- **What the exercise asks**
Will you return, word for word, only the lines from the top of the data below down to and including the one with "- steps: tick"?
----------
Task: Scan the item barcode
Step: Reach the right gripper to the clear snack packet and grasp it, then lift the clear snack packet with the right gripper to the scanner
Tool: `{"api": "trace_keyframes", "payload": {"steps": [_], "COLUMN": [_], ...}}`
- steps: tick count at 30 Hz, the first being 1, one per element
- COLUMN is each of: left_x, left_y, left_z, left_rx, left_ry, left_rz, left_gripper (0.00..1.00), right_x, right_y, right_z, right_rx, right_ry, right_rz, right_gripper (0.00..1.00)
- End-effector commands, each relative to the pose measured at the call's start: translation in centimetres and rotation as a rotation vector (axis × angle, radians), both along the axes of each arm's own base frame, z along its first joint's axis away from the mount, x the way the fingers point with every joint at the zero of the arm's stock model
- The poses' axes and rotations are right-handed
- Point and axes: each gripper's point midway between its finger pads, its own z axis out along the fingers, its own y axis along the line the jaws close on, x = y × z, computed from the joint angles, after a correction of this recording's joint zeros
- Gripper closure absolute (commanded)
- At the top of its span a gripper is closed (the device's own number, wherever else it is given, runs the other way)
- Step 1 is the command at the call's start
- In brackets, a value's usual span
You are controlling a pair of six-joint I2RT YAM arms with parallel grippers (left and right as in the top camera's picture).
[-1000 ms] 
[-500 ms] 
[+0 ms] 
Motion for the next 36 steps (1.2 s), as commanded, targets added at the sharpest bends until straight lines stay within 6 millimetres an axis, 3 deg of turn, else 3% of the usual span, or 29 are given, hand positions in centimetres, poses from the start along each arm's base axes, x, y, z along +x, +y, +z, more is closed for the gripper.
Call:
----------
- **Exercise response**
Task: Scan the item barcode
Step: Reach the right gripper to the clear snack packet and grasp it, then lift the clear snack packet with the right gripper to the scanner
Tool: `{"api": "trace_keyframes", "payload": {"steps": [_], "COLUMN": [_], ...}}`
- steps: tick count at 30 Hz, the first being 1, one per element

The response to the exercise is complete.